SCARLET RUNNER BEAN (Phaseolus coccineus) is a stunning heirloom grown in America as early as 1750. Very vigorous and good producer with brilliant red flowers that become 6"-8" fat juicy, slightly fuzzy, richly flavored pods. The very large seeds are dusky pink with black mottling. Many grow this runner bean for its decorative value - and because it attracts hummingbirds in droves. If growing for culinary purposes, pick the pods very young and cook thoroughly to eliminate any toxins. 60-90 days. 10 Seeds.
ABOUT RUNNER BEANS: Runner beans have been grown in America as early as 1750, but originated in the mountains of Central America. Vines scramble up just about anything and can reach 18 feet. Grown as annuals, runner beans are actually perennials. Children love to grow extra large bean tee pees with runner beans (using bamboo or long saplings as a base) and they become a beautiful focal in the garden. One interesting aspect is that most vining beans twine counterclockwise, but runner beans twine clockwise. Perennial in some climates, creating large tuberouse roots, but for most of us, treat as an annual. BUT, did you know that at the end of the season you can dig up that large root, store it carefully over the winter, and replant after frost ends, for an early start on the next season. This also gives an important lesson to children about continuity. Hummingbirds LOVE runner beans, as bees and other pollinators, which is a good thing since these beauties must be pollinated. Eat the beans while young and tender, though you can let them go toward the end of season to collect seeds for next season and the dried beans are tasty too. Have to keep the beans picked to keep the brilliant blossoms coming.
MEDICINAL: An infusion of the dried pods is a strong diuretic.

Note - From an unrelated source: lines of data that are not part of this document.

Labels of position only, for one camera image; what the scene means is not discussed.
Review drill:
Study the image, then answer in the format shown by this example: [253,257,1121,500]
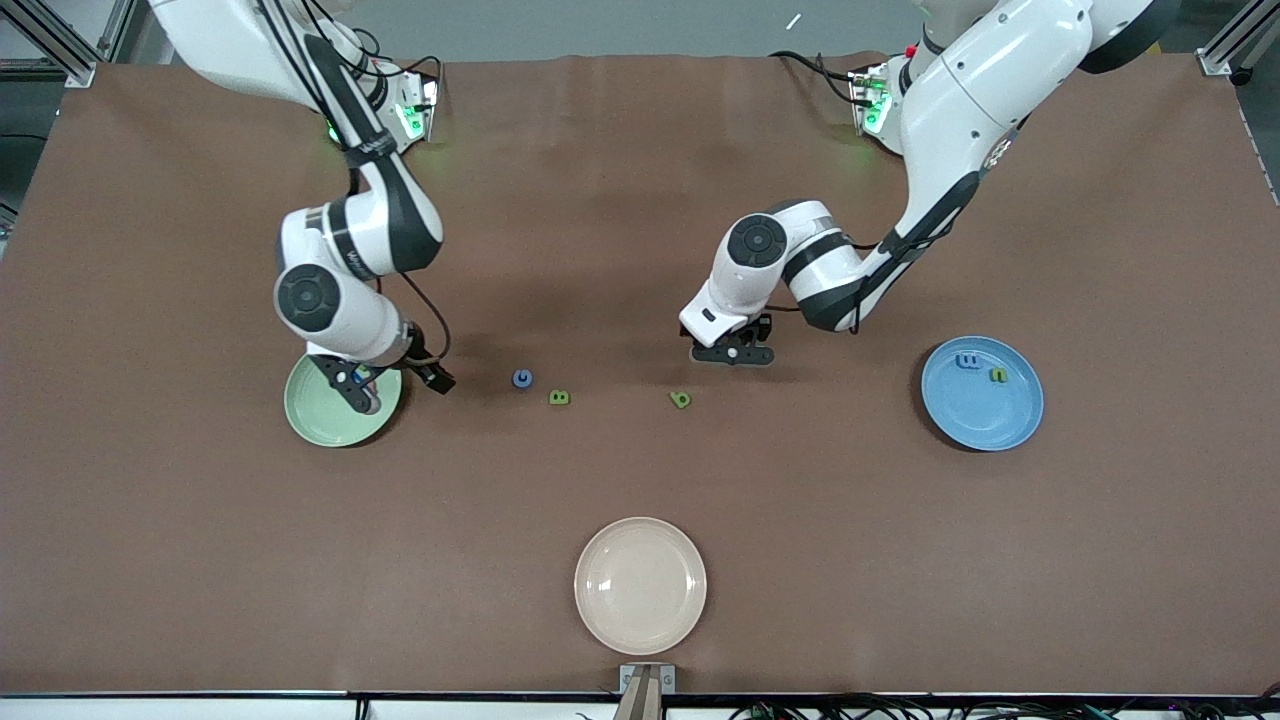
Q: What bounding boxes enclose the beige plate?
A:
[574,516,708,657]

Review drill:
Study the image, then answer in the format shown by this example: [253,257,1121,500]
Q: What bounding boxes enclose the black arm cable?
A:
[255,0,453,371]
[760,120,1031,336]

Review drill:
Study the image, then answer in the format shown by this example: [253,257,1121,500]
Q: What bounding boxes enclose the white table edge rail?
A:
[0,692,1280,720]

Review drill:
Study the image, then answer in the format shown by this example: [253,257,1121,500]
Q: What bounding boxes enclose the black base power cable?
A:
[768,50,866,109]
[350,30,444,113]

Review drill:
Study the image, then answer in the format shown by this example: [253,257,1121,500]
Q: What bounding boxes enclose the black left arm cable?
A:
[760,120,1031,336]

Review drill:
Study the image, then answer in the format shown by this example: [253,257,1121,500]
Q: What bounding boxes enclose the brown table cover sheet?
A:
[0,52,1280,697]

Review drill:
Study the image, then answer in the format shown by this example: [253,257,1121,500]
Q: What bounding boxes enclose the blue plate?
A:
[921,336,1045,452]

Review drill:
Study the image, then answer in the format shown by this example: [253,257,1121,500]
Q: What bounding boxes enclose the tangled black cables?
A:
[728,693,1280,720]

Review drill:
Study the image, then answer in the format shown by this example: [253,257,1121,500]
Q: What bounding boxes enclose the aluminium frame post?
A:
[20,0,136,89]
[1197,0,1280,78]

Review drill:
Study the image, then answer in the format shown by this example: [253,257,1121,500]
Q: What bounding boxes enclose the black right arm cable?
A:
[255,0,453,371]

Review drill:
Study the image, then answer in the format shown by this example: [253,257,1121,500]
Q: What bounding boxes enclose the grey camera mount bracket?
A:
[612,664,677,720]

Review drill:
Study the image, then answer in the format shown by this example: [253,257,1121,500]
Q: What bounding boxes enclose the light green plate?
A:
[284,345,403,448]

GROWING TIP: All beans and peas are legumes and benefit from "inoculating" with rhizobacteria. These bacteria do the work of taking gaseous nitrogen from the air and "fixing" or concentrating it in pink root nodules which then slough off, adding nitrogen to the soil in a form other plants can take up as a nutrient. Inoculating your beans and peas will increase germination, and the health of your plants, helping them growing large roots and thus healthier plants. Growing pole beans with corn provides an extra shot of nitrogen to the corn, a wonderful natural symbiotic relationship that the Native Americans understood very well. You will see a big difference in overall results. Healthy legumes should also be turned under the soil when production ends as they are excellent green manure for your next crops.